Steve Coll is the Pulitzer prize winning author of  “Ghost Wars” (The Secret History of The CIA, Afghanistan, and Bin Laden, From the Soviet Invasion To Sept 10, 2001), and, now, “The Bin Laden’s  — An Arabian Family In The American Century

Without America, there would be no Saudi Royal family or Bin Laden riches. The jet-setting internationalism of their champagne-strewn lifestyle wasn’t just paved with American customers; it was cultivated with custodial geopolitics.

American military protected Saudi royals and their confederates (the Bin Laden family being one of them), after the British stepped away from the Middle East post WW2. Since then, Prince Bandar, and various other Saudi Princes and businessmen have been in the Washington corridors of power more often than any other nation; more so even than the Israelis — because the Saudis write the cheques.

Because the Saudis don’t ask for money, like other American allies, they lend it and spend it and they have bought and paid for that access.

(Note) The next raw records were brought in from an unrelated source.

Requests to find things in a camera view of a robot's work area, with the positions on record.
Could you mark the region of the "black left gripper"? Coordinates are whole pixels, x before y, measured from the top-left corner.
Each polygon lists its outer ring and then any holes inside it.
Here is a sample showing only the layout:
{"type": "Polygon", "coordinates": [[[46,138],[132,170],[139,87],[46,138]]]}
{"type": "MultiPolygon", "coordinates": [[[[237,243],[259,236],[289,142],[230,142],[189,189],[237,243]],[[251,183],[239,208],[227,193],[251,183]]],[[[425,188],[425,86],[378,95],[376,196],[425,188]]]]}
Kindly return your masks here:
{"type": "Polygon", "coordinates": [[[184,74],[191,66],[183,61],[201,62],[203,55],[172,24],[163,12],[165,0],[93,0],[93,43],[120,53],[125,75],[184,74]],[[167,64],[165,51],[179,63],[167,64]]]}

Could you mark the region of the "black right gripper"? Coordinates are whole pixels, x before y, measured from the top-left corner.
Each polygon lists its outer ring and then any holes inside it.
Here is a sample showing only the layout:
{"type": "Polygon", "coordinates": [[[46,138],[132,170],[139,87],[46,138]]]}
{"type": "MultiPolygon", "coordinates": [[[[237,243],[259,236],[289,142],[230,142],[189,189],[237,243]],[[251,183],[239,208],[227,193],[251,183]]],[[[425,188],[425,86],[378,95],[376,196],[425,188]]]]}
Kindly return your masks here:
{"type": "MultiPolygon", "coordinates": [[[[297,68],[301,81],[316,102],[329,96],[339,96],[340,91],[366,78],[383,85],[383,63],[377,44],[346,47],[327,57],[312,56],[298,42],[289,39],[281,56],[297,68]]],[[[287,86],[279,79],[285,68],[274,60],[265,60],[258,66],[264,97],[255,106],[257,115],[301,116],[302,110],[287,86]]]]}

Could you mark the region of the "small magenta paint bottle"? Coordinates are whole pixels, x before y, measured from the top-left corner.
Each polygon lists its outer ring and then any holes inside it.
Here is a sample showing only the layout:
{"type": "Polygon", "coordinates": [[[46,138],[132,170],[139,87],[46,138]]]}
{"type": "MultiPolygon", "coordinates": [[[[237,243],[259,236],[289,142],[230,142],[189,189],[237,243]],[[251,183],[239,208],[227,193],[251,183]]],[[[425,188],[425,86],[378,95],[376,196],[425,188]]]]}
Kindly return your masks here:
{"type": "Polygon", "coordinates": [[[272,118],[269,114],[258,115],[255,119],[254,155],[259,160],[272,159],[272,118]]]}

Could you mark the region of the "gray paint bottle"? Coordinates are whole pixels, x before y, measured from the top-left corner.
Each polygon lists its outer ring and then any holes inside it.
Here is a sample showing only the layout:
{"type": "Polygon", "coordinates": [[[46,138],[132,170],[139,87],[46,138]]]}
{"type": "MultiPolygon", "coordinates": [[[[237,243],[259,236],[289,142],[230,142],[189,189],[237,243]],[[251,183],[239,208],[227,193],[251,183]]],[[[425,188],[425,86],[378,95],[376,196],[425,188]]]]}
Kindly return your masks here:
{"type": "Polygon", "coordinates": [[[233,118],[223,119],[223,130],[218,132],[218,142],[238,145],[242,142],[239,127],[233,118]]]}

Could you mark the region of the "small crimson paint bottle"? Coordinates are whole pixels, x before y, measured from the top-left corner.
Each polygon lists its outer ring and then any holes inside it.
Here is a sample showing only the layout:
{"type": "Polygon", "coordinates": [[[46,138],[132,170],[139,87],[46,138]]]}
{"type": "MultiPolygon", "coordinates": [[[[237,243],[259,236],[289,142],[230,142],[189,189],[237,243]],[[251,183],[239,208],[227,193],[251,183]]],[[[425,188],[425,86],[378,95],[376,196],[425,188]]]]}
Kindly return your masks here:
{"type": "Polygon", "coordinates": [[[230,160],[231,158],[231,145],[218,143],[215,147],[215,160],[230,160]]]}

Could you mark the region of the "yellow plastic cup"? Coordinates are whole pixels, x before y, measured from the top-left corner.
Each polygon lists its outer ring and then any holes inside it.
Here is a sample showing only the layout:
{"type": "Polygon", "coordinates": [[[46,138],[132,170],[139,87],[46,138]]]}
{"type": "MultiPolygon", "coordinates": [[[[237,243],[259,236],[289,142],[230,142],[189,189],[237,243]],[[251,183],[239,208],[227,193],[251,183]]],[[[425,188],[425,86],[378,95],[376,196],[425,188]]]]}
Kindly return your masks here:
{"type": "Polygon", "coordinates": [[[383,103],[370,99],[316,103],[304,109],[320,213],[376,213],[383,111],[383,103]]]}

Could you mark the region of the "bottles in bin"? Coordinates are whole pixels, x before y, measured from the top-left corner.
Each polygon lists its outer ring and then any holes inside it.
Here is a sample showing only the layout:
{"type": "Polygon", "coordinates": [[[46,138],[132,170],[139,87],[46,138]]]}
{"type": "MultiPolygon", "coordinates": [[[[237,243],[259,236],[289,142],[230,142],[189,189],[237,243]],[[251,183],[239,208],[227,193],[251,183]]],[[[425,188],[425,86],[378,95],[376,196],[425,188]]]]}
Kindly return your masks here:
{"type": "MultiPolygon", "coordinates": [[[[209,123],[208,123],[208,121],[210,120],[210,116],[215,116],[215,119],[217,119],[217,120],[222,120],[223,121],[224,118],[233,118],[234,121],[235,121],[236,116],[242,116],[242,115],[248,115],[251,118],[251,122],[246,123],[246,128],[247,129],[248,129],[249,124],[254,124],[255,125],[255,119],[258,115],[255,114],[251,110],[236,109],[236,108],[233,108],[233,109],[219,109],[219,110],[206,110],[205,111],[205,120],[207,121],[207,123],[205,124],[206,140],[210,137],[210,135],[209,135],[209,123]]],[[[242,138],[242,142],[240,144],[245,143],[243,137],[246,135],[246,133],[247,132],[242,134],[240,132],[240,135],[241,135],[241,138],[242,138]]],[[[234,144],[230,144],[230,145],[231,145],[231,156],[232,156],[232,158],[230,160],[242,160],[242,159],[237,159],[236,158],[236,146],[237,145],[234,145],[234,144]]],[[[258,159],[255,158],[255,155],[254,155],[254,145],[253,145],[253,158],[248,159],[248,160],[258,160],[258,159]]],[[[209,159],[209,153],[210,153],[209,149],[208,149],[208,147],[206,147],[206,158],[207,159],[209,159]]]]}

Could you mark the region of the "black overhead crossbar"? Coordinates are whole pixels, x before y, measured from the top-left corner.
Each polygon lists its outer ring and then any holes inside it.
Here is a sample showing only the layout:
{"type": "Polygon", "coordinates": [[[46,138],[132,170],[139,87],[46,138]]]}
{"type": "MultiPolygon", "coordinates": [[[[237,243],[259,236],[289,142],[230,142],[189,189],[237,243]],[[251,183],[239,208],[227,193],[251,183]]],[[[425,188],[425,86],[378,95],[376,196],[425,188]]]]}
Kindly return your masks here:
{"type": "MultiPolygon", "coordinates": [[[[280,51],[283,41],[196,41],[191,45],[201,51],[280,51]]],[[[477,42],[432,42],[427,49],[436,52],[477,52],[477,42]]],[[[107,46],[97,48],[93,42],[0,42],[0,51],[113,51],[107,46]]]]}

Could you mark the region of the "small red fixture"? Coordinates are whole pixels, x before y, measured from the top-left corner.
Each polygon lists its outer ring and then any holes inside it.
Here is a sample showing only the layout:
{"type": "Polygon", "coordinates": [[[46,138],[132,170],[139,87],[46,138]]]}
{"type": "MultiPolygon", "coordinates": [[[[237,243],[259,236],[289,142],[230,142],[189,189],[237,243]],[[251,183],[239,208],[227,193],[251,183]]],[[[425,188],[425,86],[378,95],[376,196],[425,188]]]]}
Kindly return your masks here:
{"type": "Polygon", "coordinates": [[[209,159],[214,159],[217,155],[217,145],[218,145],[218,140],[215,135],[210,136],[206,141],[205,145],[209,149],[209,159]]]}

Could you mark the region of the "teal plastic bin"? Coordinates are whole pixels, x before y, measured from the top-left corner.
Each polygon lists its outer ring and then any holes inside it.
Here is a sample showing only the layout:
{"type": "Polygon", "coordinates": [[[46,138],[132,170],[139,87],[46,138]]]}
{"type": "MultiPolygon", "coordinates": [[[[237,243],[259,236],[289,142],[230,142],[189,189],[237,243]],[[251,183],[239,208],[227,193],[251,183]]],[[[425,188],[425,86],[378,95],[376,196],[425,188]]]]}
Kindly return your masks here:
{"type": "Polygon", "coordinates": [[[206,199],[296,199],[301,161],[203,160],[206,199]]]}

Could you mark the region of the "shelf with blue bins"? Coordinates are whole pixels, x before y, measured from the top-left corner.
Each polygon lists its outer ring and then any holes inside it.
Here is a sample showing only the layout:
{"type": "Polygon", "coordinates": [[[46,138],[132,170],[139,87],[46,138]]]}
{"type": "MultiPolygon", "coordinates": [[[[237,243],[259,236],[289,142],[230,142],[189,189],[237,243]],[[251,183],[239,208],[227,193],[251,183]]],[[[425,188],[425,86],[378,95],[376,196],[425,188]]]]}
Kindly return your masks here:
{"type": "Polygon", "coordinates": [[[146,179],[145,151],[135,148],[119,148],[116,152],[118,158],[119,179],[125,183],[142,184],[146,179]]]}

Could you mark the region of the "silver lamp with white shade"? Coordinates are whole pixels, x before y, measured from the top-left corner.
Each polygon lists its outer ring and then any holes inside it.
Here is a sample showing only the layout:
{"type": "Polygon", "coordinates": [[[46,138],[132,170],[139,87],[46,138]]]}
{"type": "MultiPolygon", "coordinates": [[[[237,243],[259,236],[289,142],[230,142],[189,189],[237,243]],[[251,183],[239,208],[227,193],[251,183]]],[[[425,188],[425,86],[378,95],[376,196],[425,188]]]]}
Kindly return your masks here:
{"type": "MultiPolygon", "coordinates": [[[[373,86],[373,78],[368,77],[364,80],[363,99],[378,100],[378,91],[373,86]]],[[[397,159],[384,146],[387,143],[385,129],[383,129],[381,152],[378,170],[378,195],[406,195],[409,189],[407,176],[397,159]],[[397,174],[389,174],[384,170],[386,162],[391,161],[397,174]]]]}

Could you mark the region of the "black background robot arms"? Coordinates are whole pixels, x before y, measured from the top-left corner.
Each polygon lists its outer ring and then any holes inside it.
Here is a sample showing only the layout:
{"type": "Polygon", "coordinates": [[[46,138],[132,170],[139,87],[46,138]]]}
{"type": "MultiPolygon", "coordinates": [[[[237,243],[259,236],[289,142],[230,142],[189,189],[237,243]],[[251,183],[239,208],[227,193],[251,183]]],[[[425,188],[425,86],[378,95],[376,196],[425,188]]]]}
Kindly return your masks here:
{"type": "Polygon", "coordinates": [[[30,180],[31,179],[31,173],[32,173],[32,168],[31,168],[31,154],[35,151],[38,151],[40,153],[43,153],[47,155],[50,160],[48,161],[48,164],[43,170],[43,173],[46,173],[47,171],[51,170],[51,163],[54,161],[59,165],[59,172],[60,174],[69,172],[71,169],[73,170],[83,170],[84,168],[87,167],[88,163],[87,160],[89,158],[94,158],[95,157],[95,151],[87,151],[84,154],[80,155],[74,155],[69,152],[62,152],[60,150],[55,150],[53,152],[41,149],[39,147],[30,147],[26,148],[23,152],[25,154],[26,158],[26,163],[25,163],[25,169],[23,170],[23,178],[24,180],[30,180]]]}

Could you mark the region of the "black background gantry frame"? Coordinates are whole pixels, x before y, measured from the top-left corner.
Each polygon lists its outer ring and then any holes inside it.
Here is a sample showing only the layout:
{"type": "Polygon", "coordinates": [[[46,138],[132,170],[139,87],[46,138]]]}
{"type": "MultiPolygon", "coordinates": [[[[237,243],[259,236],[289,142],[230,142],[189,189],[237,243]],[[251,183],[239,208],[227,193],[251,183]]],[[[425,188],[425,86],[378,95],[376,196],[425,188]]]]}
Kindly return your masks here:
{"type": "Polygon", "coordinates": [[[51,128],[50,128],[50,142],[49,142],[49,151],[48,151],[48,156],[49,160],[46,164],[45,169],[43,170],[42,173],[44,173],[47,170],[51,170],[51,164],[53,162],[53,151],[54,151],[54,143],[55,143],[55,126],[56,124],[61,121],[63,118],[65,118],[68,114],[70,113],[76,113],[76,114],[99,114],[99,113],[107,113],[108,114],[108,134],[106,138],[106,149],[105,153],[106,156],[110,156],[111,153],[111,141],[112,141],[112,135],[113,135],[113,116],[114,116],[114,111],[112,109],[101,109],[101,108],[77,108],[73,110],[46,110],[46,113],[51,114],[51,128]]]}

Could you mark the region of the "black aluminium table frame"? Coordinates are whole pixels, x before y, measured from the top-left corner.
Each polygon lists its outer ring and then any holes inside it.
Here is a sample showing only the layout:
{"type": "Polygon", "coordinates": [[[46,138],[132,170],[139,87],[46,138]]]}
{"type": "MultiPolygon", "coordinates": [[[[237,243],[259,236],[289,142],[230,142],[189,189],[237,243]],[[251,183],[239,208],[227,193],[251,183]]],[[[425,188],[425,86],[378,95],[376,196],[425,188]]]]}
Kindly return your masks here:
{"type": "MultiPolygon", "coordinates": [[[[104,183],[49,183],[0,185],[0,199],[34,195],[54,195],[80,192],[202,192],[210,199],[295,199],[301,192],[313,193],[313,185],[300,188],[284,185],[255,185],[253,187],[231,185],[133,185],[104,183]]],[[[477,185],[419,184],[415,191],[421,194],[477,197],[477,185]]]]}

They also don’t lobby the way others do either. The Saudis just open their wallets.

But the good times came to an end on Sept 11th 2001.

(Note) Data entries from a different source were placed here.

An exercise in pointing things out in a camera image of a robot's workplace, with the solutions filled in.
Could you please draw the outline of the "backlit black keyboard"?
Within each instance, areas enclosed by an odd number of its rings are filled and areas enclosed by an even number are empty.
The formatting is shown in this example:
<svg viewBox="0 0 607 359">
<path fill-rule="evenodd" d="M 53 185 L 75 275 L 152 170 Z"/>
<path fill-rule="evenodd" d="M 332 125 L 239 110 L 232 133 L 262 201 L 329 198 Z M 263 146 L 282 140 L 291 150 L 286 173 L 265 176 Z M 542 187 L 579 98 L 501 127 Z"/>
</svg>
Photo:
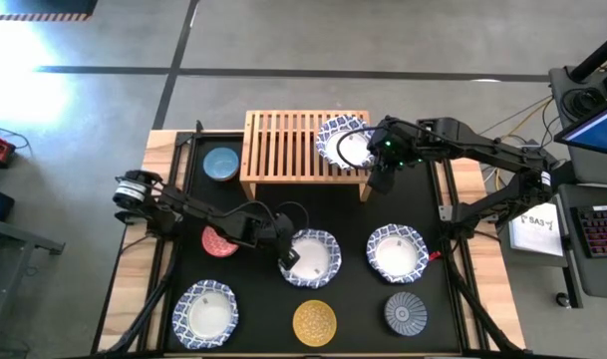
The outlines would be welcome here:
<svg viewBox="0 0 607 359">
<path fill-rule="evenodd" d="M 607 257 L 607 205 L 571 207 L 580 243 L 588 257 Z"/>
</svg>

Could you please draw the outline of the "yellow and navy ceramic bowl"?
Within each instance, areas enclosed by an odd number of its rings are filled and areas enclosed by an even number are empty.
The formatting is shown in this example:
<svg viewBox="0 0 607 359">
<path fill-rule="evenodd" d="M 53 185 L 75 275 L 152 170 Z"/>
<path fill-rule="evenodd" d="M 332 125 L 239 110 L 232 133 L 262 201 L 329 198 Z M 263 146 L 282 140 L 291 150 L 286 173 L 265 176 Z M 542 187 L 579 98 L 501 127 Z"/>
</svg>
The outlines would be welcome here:
<svg viewBox="0 0 607 359">
<path fill-rule="evenodd" d="M 295 337 L 301 343 L 309 347 L 322 347 L 334 338 L 338 322 L 331 306 L 313 299 L 296 308 L 292 327 Z"/>
</svg>

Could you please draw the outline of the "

As Steve Coll writes, days after the event the Bin Laden family were gathered up and flown out of the U.S., crying and chain-smoking. It was a new world. It still is.

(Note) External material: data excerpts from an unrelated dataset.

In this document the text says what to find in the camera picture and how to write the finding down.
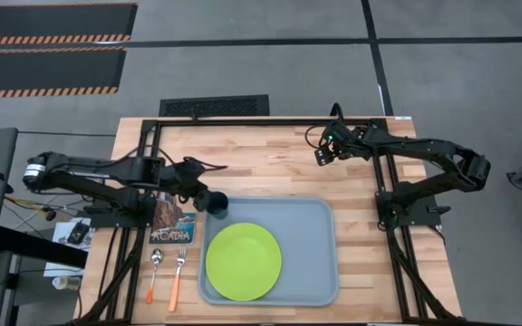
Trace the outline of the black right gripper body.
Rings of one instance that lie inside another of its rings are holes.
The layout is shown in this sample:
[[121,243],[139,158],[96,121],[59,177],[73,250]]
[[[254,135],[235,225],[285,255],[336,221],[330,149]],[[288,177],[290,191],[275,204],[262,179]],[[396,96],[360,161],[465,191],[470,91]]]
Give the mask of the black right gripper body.
[[341,122],[333,122],[337,136],[333,148],[338,152],[339,159],[366,158],[366,151],[358,144],[358,138]]

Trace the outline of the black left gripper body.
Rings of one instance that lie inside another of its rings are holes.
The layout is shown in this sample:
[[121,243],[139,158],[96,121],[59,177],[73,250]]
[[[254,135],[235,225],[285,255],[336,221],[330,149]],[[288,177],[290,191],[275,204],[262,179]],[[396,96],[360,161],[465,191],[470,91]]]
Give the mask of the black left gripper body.
[[169,186],[169,193],[177,196],[181,203],[189,199],[195,207],[196,197],[205,197],[208,187],[199,181],[199,177],[206,172],[205,166],[195,158],[183,158],[182,162],[174,163],[174,180]]

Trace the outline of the dark green cup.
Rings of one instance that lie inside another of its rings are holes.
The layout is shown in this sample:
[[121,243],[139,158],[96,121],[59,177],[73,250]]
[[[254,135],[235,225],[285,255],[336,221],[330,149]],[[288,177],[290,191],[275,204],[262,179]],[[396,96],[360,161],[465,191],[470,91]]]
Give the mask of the dark green cup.
[[212,198],[210,197],[210,212],[208,213],[216,219],[224,219],[228,215],[228,197]]

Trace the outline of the lime green plate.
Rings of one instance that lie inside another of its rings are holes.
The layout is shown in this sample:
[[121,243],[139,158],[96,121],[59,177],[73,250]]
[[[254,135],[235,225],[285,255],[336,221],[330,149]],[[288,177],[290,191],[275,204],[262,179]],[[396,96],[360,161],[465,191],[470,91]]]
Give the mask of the lime green plate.
[[250,302],[276,285],[283,258],[276,238],[264,227],[237,223],[220,232],[206,251],[206,275],[212,287],[235,302]]

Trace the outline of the fork with orange handle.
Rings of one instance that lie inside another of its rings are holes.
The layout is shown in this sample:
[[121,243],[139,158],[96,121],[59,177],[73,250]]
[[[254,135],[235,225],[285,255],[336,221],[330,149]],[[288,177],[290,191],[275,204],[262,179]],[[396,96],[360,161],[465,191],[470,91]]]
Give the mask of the fork with orange handle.
[[174,312],[177,309],[179,299],[179,287],[180,287],[180,275],[183,265],[186,262],[187,247],[180,246],[179,254],[177,257],[177,268],[175,273],[174,282],[171,287],[171,295],[169,300],[169,311]]

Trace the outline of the spoon with orange handle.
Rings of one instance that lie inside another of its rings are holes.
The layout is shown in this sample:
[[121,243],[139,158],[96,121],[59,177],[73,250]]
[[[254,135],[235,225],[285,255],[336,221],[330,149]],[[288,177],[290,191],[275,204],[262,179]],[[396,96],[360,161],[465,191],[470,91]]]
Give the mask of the spoon with orange handle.
[[145,303],[147,303],[147,304],[151,304],[153,301],[153,293],[154,293],[156,276],[157,276],[157,272],[158,272],[160,263],[162,262],[162,259],[163,259],[163,253],[161,252],[161,250],[159,248],[154,249],[151,254],[151,261],[153,264],[153,269],[152,269],[152,275],[151,275],[151,279],[150,279],[150,287],[148,289],[147,296],[145,299]]

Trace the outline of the grey plastic tray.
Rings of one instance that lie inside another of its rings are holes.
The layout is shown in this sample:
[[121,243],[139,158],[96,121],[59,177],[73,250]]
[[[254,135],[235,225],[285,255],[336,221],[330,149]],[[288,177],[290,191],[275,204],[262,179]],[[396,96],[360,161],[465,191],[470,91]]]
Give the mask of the grey plastic tray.
[[[256,306],[325,306],[339,292],[334,215],[317,197],[231,197],[224,219],[205,216],[198,267],[198,292],[208,303]],[[222,229],[252,223],[268,230],[277,240],[283,264],[274,288],[250,302],[221,296],[209,282],[206,251]]]

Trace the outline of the Acadia picture card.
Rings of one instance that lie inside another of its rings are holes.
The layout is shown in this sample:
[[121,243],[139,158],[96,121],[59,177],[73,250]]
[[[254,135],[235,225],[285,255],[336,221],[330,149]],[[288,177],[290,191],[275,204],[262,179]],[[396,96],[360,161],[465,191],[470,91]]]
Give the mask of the Acadia picture card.
[[177,199],[160,193],[150,230],[152,245],[192,245],[196,236],[197,215],[185,213]]

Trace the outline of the black floor vent grille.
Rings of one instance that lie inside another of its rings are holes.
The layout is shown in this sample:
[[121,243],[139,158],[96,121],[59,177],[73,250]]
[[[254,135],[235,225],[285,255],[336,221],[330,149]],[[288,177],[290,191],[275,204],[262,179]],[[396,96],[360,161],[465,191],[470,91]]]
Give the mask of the black floor vent grille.
[[160,117],[269,116],[268,95],[242,95],[161,100]]

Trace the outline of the small black device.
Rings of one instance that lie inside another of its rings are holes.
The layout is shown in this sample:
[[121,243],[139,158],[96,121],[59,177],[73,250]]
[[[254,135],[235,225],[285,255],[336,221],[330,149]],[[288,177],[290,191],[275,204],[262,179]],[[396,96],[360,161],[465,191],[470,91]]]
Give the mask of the small black device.
[[86,225],[84,222],[77,222],[67,237],[67,243],[71,245],[82,244],[89,231],[89,225]]

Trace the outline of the white paper sheet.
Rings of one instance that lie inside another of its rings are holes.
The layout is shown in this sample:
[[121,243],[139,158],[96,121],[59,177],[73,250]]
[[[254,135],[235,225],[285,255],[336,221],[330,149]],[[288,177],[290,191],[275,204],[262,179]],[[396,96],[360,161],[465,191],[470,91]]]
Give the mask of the white paper sheet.
[[[70,235],[77,228],[82,240],[73,244]],[[44,277],[83,276],[87,254],[91,248],[94,232],[89,218],[75,217],[68,222],[57,222],[53,230],[52,249],[46,257]]]

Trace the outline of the small clear bottle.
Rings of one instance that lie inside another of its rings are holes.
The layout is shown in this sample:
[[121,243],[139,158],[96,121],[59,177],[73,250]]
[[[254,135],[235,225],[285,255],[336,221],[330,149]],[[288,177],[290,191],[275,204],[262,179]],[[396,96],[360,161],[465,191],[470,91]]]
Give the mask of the small clear bottle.
[[81,286],[80,276],[56,276],[52,279],[52,285],[60,291],[78,291]]

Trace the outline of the black hazard-striped floor mat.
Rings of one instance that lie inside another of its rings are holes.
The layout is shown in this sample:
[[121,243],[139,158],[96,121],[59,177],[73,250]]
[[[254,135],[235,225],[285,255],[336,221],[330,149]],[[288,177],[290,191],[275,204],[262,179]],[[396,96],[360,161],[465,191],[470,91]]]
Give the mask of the black hazard-striped floor mat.
[[125,42],[136,3],[0,5],[0,44]]
[[114,94],[127,49],[0,50],[0,98]]

But had Osama’s older brother, Salem, not died prematurely in a plane crash, Author Steve Coll told me, there would probably never have been a 9/11. Salem was the family leader, the Patriarch following their Father’s passing. And while he flew arms and cash into Afghanistan to support Osama when he was fighting the Soviets, Salem would have prevented Osama’s extremism against America. Osama respected his brother. He looked up to him, even in disagreement.

Steve Coll also discussed this week the latest Al Qaeda terrorist plot that was thankfully foiled by British intelligence. Similar to the event planned from Manila by Ramzi Yousef (now in Colorado’s Super Max prison and considered the creepiest inmate, by the way), in the early nineties where many airliners were to be downed by high explosives in mid-flight simultaneously, a similar plan was being cooked up for transatlantic flights despite new airline security measures.

Al Qaeda’s method is to return to their old haunts: airlines, embassies, big buildings (they attacked the World Trade centre twice, the first time in 1993. So, the plan went like this: liquid explosive that looks like Gator Aid matched up to electronic detonators made from digital cameras and assembled mid-flight. Testing on the captured material from the foiled revealed a hell of a bang. The attack involved 15 planes.

Imagine, Steve Coll said, if 15 airliners were suddenly blown out of the sky in a span of 20 minutes.

At that point, the U.S. would invade the ungovernable tribal regions in Pakistan which house both Al Qaeda and Osama Bin Laden himself that border Afghanistan (and which only NATO recognizes, the tribesmen don’t care); and the area from which the Taliban in Afghanistan are also supplied.

The reaction within Pakistan to an American invasion would be horrific: riot, demonstrations, and martial rule – perhaps revolution. With nuclear weapons, a fanatical, angry, fundamentalist
Pakistan is not a good thing.

They would then all risk being martyrs.

Be careful what you ask for.

And the Bin Laden’s are chain smoking still.